Task to complete: Each record is to be reproduced verbatim.

(Items listed in a dataset)

*-*-*

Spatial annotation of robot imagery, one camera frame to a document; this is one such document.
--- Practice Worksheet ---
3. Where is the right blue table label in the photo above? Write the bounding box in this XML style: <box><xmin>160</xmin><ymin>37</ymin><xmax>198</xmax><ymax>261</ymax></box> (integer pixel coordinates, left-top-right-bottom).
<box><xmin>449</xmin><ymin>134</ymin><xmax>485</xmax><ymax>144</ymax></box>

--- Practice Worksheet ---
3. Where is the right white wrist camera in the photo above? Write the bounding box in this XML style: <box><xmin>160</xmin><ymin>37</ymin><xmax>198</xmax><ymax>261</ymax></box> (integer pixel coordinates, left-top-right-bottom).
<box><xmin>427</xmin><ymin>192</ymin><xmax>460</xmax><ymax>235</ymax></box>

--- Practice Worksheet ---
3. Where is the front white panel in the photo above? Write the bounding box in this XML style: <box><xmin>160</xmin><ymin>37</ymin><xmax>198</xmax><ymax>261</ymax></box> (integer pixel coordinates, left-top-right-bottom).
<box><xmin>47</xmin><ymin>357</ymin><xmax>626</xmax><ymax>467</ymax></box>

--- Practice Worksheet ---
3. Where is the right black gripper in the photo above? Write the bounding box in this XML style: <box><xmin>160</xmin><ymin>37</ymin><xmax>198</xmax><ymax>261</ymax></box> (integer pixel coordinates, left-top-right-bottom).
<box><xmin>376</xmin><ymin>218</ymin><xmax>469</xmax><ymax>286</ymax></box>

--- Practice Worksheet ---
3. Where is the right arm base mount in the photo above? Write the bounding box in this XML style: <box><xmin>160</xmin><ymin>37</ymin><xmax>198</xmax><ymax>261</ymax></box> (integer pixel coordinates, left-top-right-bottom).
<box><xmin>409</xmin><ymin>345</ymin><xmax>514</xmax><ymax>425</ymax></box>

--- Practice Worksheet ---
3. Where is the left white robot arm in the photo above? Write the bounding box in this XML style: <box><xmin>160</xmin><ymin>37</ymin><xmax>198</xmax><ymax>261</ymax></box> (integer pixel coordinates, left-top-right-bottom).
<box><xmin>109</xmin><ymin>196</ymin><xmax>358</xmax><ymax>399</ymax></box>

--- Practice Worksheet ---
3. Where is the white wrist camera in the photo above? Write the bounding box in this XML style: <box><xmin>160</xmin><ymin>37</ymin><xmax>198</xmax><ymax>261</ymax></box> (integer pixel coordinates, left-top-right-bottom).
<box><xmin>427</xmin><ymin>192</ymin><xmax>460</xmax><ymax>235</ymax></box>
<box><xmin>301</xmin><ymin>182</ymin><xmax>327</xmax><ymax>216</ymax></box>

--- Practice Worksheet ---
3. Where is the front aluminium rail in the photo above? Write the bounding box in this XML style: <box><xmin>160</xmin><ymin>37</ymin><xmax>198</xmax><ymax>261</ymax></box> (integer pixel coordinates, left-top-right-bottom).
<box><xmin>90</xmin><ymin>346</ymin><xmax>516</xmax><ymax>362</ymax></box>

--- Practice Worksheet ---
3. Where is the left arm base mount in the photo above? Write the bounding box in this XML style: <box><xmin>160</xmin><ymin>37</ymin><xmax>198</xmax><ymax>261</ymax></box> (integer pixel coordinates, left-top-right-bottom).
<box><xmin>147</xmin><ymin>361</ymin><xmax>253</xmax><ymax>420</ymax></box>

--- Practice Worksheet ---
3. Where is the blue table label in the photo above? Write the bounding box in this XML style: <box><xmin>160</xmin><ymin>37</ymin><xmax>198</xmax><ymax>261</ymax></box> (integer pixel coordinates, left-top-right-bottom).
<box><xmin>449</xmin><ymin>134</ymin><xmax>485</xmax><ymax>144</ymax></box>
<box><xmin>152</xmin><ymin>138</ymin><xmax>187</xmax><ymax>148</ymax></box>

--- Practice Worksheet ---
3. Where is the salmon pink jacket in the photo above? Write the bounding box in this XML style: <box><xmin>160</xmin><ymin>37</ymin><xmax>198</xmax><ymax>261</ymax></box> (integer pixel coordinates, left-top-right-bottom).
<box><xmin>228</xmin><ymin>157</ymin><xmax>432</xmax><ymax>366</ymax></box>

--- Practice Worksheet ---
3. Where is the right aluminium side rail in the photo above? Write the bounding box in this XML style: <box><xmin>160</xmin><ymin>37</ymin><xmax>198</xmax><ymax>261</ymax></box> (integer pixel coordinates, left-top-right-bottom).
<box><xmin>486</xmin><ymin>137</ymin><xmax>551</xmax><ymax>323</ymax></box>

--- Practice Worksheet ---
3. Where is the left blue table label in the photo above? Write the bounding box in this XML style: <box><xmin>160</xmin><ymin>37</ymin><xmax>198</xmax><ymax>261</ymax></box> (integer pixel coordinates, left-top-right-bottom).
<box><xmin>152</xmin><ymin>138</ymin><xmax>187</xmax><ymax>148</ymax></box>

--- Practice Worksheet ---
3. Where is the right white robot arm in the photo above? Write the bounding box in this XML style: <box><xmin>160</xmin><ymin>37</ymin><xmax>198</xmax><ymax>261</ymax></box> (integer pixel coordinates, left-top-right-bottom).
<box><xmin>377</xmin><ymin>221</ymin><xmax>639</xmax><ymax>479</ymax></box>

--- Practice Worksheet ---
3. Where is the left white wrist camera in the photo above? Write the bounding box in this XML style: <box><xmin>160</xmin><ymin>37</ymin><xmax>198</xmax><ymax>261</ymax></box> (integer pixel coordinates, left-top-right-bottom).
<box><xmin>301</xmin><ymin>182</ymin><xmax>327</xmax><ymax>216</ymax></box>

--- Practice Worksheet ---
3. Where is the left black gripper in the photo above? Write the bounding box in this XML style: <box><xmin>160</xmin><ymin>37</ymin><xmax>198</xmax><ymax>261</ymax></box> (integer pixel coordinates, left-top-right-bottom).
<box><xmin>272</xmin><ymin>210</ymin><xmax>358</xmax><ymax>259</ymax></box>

*-*-*

Exercise response:
Spatial annotation of robot imagery, one camera frame to a document; this is one such document.
--- Practice Worksheet ---
3. Where is the right blue table label in the photo above? Write the bounding box in this XML style: <box><xmin>160</xmin><ymin>37</ymin><xmax>198</xmax><ymax>261</ymax></box> (integer pixel coordinates, left-top-right-bottom).
<box><xmin>449</xmin><ymin>134</ymin><xmax>485</xmax><ymax>144</ymax></box>

--- Practice Worksheet ---
3. Where is the right white wrist camera in the photo above? Write the bounding box in this XML style: <box><xmin>160</xmin><ymin>37</ymin><xmax>198</xmax><ymax>261</ymax></box> (integer pixel coordinates, left-top-right-bottom).
<box><xmin>427</xmin><ymin>192</ymin><xmax>460</xmax><ymax>235</ymax></box>

--- Practice Worksheet ---
3. Where is the front white panel in the photo above? Write the bounding box in this XML style: <box><xmin>160</xmin><ymin>37</ymin><xmax>198</xmax><ymax>261</ymax></box> (integer pixel coordinates, left-top-right-bottom).
<box><xmin>47</xmin><ymin>357</ymin><xmax>626</xmax><ymax>467</ymax></box>

--- Practice Worksheet ---
3. Where is the right black gripper in the photo above? Write the bounding box in this XML style: <box><xmin>160</xmin><ymin>37</ymin><xmax>198</xmax><ymax>261</ymax></box> (integer pixel coordinates, left-top-right-bottom).
<box><xmin>376</xmin><ymin>218</ymin><xmax>469</xmax><ymax>286</ymax></box>

--- Practice Worksheet ---
3. Where is the right arm base mount in the photo above? Write the bounding box in this XML style: <box><xmin>160</xmin><ymin>37</ymin><xmax>198</xmax><ymax>261</ymax></box> (integer pixel coordinates, left-top-right-bottom).
<box><xmin>409</xmin><ymin>345</ymin><xmax>514</xmax><ymax>425</ymax></box>

--- Practice Worksheet ---
3. Where is the left white robot arm in the photo above? Write the bounding box in this XML style: <box><xmin>160</xmin><ymin>37</ymin><xmax>198</xmax><ymax>261</ymax></box> (integer pixel coordinates, left-top-right-bottom).
<box><xmin>109</xmin><ymin>196</ymin><xmax>358</xmax><ymax>399</ymax></box>

--- Practice Worksheet ---
3. Where is the white wrist camera in the photo above? Write the bounding box in this XML style: <box><xmin>160</xmin><ymin>37</ymin><xmax>198</xmax><ymax>261</ymax></box> (integer pixel coordinates, left-top-right-bottom).
<box><xmin>427</xmin><ymin>192</ymin><xmax>460</xmax><ymax>235</ymax></box>
<box><xmin>301</xmin><ymin>182</ymin><xmax>327</xmax><ymax>216</ymax></box>

--- Practice Worksheet ---
3. Where is the front aluminium rail in the photo above? Write the bounding box in this XML style: <box><xmin>160</xmin><ymin>37</ymin><xmax>198</xmax><ymax>261</ymax></box> (integer pixel coordinates, left-top-right-bottom).
<box><xmin>90</xmin><ymin>346</ymin><xmax>516</xmax><ymax>362</ymax></box>

--- Practice Worksheet ---
3. Where is the left arm base mount in the photo above? Write the bounding box in this XML style: <box><xmin>160</xmin><ymin>37</ymin><xmax>198</xmax><ymax>261</ymax></box> (integer pixel coordinates, left-top-right-bottom).
<box><xmin>147</xmin><ymin>361</ymin><xmax>253</xmax><ymax>420</ymax></box>

--- Practice Worksheet ---
3. Where is the blue table label in the photo above? Write the bounding box in this XML style: <box><xmin>160</xmin><ymin>37</ymin><xmax>198</xmax><ymax>261</ymax></box> (integer pixel coordinates, left-top-right-bottom).
<box><xmin>449</xmin><ymin>134</ymin><xmax>485</xmax><ymax>144</ymax></box>
<box><xmin>152</xmin><ymin>138</ymin><xmax>187</xmax><ymax>148</ymax></box>

--- Practice Worksheet ---
3. Where is the salmon pink jacket in the photo above? Write the bounding box in this XML style: <box><xmin>160</xmin><ymin>37</ymin><xmax>198</xmax><ymax>261</ymax></box> (integer pixel coordinates, left-top-right-bottom).
<box><xmin>228</xmin><ymin>157</ymin><xmax>432</xmax><ymax>366</ymax></box>

--- Practice Worksheet ---
3. Where is the right aluminium side rail in the photo above? Write the bounding box in this XML style: <box><xmin>160</xmin><ymin>37</ymin><xmax>198</xmax><ymax>261</ymax></box> (integer pixel coordinates, left-top-right-bottom).
<box><xmin>486</xmin><ymin>137</ymin><xmax>551</xmax><ymax>323</ymax></box>

--- Practice Worksheet ---
3. Where is the left blue table label in the photo above? Write the bounding box in this XML style: <box><xmin>160</xmin><ymin>37</ymin><xmax>198</xmax><ymax>261</ymax></box> (integer pixel coordinates, left-top-right-bottom).
<box><xmin>152</xmin><ymin>138</ymin><xmax>187</xmax><ymax>148</ymax></box>

--- Practice Worksheet ---
3. Where is the right white robot arm in the photo above? Write the bounding box in this XML style: <box><xmin>160</xmin><ymin>37</ymin><xmax>198</xmax><ymax>261</ymax></box> (integer pixel coordinates, left-top-right-bottom).
<box><xmin>377</xmin><ymin>221</ymin><xmax>639</xmax><ymax>479</ymax></box>

--- Practice Worksheet ---
3. Where is the left white wrist camera in the photo above? Write the bounding box in this XML style: <box><xmin>160</xmin><ymin>37</ymin><xmax>198</xmax><ymax>261</ymax></box> (integer pixel coordinates, left-top-right-bottom).
<box><xmin>301</xmin><ymin>182</ymin><xmax>327</xmax><ymax>216</ymax></box>

--- Practice Worksheet ---
3. Where is the left black gripper in the photo above? Write the bounding box in this XML style: <box><xmin>160</xmin><ymin>37</ymin><xmax>198</xmax><ymax>261</ymax></box> (integer pixel coordinates, left-top-right-bottom).
<box><xmin>272</xmin><ymin>210</ymin><xmax>358</xmax><ymax>259</ymax></box>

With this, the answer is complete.